=== Task statement ===
Of all the lines below, output only those starting at the one with "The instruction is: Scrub" and ending at the one with "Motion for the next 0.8", both ends included, exactly as written.

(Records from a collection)
____________

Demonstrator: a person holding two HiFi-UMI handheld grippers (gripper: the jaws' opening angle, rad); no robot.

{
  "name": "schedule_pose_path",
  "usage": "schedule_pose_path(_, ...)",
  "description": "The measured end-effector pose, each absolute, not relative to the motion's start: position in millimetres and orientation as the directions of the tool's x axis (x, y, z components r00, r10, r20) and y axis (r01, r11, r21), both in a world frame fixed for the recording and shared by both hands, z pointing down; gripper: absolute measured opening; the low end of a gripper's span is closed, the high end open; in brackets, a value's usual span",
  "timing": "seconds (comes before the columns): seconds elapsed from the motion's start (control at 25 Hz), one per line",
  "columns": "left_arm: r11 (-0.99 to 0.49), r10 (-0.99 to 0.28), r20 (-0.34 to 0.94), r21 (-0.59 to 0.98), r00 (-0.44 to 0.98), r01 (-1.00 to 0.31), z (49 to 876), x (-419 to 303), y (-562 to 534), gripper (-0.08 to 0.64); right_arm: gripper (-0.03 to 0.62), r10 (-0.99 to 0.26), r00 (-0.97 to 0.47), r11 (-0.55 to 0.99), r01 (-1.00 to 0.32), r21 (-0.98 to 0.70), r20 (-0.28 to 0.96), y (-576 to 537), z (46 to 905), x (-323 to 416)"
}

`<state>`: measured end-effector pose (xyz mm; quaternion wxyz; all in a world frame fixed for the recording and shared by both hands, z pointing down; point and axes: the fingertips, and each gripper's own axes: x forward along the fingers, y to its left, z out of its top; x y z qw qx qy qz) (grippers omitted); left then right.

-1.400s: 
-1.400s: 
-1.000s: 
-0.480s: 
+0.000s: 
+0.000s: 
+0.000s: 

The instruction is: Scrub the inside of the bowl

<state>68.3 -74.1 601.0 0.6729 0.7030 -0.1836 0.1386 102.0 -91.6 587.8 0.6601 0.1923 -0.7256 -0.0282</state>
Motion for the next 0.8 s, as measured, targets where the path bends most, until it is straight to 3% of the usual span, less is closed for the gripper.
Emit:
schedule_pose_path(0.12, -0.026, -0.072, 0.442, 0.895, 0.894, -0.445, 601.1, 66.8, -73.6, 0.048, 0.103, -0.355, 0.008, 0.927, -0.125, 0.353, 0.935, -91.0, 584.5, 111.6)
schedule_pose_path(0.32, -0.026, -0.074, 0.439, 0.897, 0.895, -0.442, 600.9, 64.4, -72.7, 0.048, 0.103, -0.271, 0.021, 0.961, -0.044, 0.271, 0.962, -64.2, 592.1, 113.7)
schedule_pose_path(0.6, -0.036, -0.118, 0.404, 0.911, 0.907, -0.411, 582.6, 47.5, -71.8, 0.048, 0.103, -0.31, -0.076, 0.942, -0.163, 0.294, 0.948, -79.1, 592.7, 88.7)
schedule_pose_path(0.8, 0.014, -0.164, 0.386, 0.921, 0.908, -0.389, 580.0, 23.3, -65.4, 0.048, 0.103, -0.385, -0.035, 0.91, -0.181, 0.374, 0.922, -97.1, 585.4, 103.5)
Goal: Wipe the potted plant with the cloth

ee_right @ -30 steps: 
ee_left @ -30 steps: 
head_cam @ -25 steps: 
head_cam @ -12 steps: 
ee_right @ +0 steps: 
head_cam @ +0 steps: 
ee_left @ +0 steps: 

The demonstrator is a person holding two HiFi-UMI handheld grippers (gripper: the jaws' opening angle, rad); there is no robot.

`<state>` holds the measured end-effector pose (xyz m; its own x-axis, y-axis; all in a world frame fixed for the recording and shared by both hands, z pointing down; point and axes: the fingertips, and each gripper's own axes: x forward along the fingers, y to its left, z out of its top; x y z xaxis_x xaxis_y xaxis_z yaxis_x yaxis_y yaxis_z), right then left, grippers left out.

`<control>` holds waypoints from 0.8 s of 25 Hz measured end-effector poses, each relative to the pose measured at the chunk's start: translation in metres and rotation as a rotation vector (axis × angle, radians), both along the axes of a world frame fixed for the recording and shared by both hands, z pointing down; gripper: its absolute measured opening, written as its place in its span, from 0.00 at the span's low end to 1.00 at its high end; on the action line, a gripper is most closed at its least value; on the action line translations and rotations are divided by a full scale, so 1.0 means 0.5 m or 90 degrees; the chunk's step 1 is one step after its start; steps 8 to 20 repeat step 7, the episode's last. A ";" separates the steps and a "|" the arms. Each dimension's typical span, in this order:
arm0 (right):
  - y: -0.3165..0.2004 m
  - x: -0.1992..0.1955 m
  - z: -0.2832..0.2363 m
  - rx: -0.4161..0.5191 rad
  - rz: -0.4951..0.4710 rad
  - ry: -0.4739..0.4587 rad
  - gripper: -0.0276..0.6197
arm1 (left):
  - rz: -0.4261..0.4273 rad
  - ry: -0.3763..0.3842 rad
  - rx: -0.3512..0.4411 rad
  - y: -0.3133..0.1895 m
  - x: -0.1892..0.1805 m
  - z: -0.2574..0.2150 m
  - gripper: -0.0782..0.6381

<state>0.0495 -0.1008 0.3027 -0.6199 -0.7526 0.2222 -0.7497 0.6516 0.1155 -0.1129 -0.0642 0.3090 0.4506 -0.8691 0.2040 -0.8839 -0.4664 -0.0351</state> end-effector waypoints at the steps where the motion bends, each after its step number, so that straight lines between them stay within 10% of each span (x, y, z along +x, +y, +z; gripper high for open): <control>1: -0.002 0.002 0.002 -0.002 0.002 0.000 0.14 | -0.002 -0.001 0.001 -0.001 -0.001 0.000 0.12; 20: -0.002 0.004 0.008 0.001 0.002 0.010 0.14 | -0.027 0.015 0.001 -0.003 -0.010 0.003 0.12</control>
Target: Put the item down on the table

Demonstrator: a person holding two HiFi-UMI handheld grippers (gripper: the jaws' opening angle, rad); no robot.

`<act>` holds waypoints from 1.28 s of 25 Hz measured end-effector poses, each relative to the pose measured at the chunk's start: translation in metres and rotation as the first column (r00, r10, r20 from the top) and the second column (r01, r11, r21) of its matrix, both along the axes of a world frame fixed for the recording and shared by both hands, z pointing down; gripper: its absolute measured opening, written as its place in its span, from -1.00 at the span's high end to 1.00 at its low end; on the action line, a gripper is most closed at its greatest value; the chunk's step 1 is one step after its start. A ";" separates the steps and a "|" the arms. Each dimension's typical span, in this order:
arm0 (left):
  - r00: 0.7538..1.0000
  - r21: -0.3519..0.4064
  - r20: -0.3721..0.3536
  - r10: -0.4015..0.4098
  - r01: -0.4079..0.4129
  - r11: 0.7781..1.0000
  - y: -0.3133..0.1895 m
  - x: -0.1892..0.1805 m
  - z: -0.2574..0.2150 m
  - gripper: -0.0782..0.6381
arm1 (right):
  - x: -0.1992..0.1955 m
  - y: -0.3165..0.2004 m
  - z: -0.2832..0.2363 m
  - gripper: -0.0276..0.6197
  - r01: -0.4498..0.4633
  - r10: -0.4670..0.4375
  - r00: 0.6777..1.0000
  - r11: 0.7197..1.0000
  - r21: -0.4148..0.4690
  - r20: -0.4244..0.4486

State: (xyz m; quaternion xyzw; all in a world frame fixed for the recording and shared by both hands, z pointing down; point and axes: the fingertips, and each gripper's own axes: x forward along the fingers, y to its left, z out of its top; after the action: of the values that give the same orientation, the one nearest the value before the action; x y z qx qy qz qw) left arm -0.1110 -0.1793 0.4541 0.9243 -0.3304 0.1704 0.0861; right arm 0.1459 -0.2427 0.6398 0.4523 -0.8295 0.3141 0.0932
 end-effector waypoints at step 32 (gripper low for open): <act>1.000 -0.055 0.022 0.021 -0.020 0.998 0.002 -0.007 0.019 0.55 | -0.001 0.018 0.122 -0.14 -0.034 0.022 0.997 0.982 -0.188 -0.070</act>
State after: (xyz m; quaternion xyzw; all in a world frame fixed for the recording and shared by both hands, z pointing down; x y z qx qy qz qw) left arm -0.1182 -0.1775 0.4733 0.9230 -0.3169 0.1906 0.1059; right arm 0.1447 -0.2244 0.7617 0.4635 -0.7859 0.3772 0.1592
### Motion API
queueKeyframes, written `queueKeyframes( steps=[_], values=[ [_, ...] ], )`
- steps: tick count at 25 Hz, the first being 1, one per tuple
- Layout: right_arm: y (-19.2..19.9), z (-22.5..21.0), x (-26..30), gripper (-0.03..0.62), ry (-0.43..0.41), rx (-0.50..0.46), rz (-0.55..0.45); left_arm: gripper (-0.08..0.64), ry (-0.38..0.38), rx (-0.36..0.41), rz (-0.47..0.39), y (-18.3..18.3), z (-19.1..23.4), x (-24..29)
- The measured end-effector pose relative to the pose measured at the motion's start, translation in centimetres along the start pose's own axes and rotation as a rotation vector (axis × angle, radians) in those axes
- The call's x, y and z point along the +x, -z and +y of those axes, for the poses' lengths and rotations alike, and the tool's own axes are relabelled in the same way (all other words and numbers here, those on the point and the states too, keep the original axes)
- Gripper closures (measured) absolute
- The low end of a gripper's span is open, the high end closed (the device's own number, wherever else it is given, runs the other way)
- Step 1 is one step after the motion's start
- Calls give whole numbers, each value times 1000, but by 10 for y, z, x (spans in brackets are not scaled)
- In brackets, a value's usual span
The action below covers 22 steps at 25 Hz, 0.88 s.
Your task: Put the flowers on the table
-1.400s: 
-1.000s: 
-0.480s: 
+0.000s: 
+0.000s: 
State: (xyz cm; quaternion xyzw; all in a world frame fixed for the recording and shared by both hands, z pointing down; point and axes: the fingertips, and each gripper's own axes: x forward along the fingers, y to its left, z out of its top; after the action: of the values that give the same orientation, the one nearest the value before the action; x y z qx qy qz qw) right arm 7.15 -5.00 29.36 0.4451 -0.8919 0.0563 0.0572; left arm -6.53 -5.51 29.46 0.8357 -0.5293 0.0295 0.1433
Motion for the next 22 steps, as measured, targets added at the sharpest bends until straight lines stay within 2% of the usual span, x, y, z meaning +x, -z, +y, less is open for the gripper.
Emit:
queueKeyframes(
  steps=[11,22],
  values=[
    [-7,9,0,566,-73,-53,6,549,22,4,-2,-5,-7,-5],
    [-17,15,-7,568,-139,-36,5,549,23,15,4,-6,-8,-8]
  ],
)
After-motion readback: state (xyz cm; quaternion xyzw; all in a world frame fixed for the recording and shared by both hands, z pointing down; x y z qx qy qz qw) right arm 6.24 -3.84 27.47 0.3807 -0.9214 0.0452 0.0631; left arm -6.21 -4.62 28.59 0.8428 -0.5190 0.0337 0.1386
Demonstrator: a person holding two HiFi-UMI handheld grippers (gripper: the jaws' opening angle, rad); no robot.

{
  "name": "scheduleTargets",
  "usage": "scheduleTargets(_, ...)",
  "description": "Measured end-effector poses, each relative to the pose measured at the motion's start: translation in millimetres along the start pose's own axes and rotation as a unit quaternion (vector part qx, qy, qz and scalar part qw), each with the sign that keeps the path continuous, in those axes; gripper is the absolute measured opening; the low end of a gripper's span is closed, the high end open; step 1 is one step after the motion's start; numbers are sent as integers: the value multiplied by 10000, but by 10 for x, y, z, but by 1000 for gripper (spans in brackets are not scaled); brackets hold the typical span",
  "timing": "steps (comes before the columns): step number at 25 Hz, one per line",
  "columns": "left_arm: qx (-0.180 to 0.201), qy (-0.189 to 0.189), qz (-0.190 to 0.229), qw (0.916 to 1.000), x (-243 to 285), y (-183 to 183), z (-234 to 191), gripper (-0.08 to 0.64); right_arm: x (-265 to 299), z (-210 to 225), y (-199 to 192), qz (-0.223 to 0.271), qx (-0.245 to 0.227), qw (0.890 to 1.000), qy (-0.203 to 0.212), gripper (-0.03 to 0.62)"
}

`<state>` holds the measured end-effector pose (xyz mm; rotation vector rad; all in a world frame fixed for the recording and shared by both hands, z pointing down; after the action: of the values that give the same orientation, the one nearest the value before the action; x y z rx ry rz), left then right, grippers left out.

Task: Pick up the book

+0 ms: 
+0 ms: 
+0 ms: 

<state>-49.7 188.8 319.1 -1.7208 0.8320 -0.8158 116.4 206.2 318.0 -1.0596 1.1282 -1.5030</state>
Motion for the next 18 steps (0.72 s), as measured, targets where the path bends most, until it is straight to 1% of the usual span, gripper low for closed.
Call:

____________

=== Output for this exercise ===
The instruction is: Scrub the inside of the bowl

<state>68.3 -74.1 601.0 0.6729 0.7030 -0.1836 0.1386 102.0 -91.6 587.8 0.6601 0.1923 -0.7256 -0.0282</state>
Motion for the next 0.8 s, as measured, targets where the path bends most, until it is straight to 3% of the usual span, less is closed for the gripper.

Work on this exercise is finished, so nothing remains.